Biden anuncia novas tarifas sobre importações chinesas

Foto: Drew Angerer/Getty Images/AFP

Medidas visam conter práticas comerciais injustas e competir por eleitores descontentes com políticas econômicas

O presidente dos Estados Unidos, Joe Biden, divulgou um conjunto significativo de aumentos tarifários sobre uma variedade de importações chinesas, abrangendo desde veículos elétricos até chips de computador e produtos médicos. A decisão arrisca um impasse eleitoral com Pequim, enquanto busca atrair eleitores críticos de suas políticas econômicas.

A Casa Branca anunciou que manterá as tarifas estabelecidas pelo ex-presidente Donald Trump e aplicará novas tarifas, destacando “riscos inaceitáveis” para a “segurança econômica” dos EUA, resultantes das práticas chinesas que inundam os mercados globais com mercadorias baratas.
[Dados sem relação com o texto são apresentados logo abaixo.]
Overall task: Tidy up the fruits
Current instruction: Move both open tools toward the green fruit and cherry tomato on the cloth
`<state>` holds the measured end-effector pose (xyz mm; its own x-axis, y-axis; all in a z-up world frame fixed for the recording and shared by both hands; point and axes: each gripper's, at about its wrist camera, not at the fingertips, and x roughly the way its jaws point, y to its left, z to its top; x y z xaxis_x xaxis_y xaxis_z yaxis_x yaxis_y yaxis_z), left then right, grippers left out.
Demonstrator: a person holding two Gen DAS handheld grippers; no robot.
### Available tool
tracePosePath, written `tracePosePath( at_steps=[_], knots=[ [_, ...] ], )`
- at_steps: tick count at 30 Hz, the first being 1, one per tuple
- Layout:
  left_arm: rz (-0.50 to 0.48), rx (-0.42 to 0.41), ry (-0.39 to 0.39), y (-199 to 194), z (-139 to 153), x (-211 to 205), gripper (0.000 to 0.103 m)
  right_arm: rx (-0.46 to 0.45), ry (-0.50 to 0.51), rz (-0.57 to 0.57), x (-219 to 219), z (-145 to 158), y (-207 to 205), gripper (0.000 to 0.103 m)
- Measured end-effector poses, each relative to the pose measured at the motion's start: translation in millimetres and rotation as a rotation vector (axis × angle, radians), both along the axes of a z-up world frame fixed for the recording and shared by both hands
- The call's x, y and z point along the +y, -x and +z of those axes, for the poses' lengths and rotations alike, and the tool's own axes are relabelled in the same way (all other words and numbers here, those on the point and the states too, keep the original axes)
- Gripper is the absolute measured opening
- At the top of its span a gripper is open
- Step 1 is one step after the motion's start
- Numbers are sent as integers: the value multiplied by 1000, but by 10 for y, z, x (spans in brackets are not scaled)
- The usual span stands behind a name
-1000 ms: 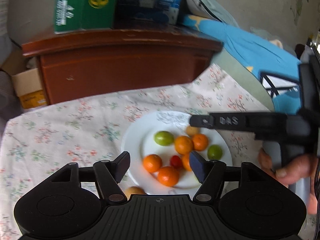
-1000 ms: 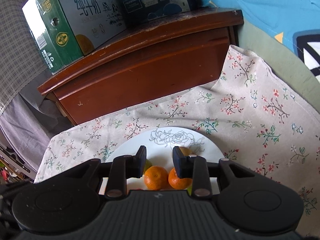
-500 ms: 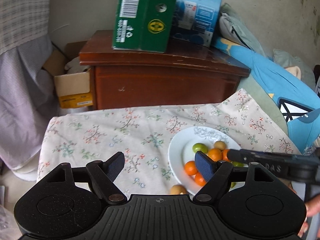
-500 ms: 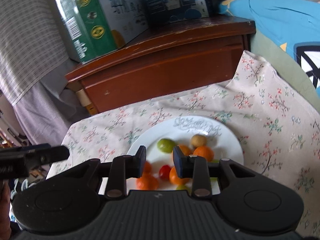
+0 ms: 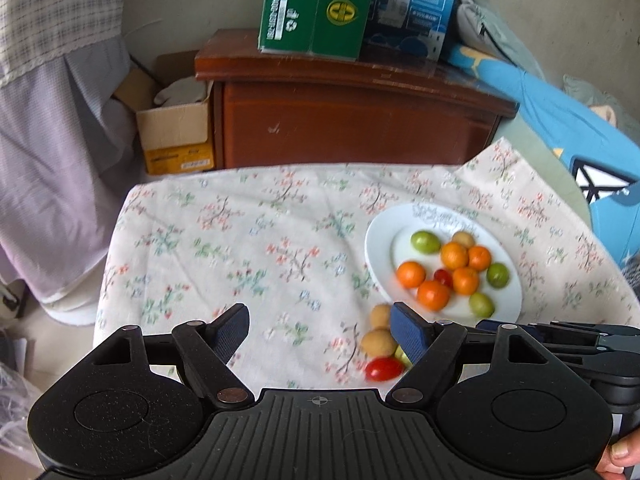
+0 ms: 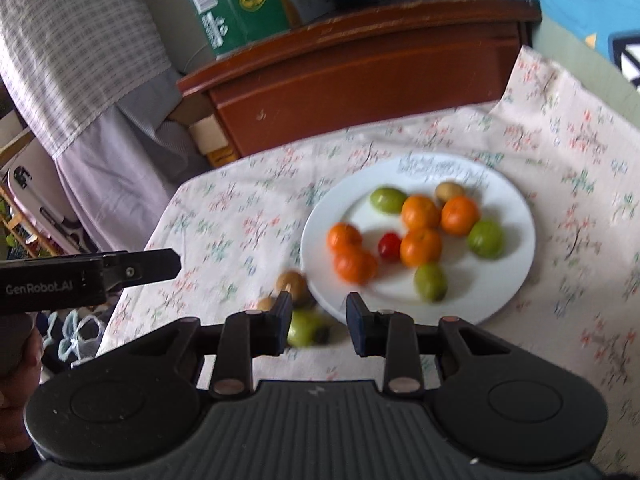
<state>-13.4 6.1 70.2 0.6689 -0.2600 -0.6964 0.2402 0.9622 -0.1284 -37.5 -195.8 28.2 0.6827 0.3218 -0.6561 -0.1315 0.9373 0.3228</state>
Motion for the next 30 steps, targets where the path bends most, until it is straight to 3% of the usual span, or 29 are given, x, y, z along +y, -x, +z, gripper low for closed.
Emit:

Essas medidas afetam cerca de US$ 18 bilhões em bens importados da China, incluindo aço, alumínio, semicondutores, baterias e veículos elétricos. A Casa Branca enfatizou a necessidade de enfrentar o déficit comercial persistente com a China, que há décadas tem sido um tema sensível em Washington.

Lael Brainard, conselheira econômica nacional da Casa Branca, destacou que a China continua a investir e a inundar os mercados globais com exportações subvalorizadas, apesar do excesso de capacidade, o que prejudica outras economias.

Embora as medidas de Biden estejam alinhadas com a postura de Trump em relação ao comércio, o democrata mirou o ex-presidente, afirmando que o acordo comercial de 2020 de Trump com a China não aumentou as exportações americanas nem impulsionou os empregos industriais. A Casa Branca sugeriu que as tarifas generalizadas propostas por Trump seriam prejudiciais aos aliados dos EUA e aumentariam os preços.

Biden tem lutado para persuadir os eleitores sobre a eficácia de suas políticas econômicas. As recentes ações visam competir com a China sem desencadear uma guerra comercial prejudicial, especialmente para a indústria de veículos elétricos e para os objetivos climáticos de Biden.

Embora as tensões comerciais persistam, Biden busca uma abordagem mais diplomática, evitando uma escalada prejudicial para ambas as economias. Os dois candidatos presidenciais dos EUA em 2024 divergiram do consenso de comércio livre, refletindo uma mudança significativa na política comercial americana.